“You are not to know the value of the freight of dollars.”
“I will know nothing when I converse with him.”
“But I shall want you to persuade him that my yarn is true,” said he with a faint smile, but with a gleam in his eyes which neutralized that weak expression of good humor.
The relations between the master and the mate—between the captain and the lieutenant—instantly made themselves felt by me. I looked him in the face awaiting instruction.
“You will be able to convince him that my yarn is true,” said he.
“He has all the reasons which I have for believing it.”
“Do you believe it?”
“Why, yes! Mynheer Tulp’s promotion of this voyage is all the proof that one wants.”
He cast his eyes upon the deck, and a light smile twitched his lips. When he next spoke it was to ask me some question that had no relation to the subject we had been conversing upon.

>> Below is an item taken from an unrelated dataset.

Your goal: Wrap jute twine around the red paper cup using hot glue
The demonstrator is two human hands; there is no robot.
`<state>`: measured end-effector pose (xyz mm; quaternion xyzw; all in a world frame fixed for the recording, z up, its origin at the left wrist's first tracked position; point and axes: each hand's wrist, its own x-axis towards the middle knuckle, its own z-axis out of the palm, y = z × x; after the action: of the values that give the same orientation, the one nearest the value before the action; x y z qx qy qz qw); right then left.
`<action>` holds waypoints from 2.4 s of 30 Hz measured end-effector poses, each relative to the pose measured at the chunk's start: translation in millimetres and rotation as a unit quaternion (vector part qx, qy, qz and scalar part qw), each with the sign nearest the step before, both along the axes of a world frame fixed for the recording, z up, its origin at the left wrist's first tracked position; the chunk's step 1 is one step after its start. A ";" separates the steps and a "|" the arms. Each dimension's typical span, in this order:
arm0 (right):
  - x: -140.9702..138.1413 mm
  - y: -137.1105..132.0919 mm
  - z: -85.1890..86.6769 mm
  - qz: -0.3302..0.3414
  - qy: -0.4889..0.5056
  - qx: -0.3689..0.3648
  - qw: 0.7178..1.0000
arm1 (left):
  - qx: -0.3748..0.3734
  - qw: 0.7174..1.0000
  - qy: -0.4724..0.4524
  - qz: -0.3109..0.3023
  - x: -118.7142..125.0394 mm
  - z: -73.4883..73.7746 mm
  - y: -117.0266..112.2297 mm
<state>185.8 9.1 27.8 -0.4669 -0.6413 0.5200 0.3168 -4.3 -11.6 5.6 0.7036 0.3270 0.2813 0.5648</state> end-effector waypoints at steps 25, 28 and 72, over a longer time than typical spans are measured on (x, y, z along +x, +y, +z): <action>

After this I created opportunities for Yan Bol to question me. I lingered when he came on deck to relieve me. I sought to coax him into asking about the ship in the cavern, by loitering in his company instead of at once going below, and by speaking of the voyage, of the Galapagos Islands, of the uncharted island to which we were bound; but his mind appeared to have suddenly and completely turned round; what was before an eager, was now a blank countenance; indeed, he would look at me suspiciously when I talked of the voyage and the dollar-ship as though I had a stratagem in my head which must oblige him to mind his eye. Thereupon I ceased to trouble myself to attempt to convince Yan Bol that the captain’s story was true, and that our errand was as real as a silver dollar itself is; and it was as well, perhaps, that this Dutchman found me no occasion to tax my wits by the invention of proofs for what I could by no means prove to myself. I did not like Greaves’ looks when he talked of his dollar-ship; I did not understand his half-smiles at such times; I was puzzled by the dreamy expression of his eye, and by the light that had kindled in his gaze when he asked me, with an unspoken doubt behind his words, to convince Yan Bol that his story was true, in order that the crew might be satisfied.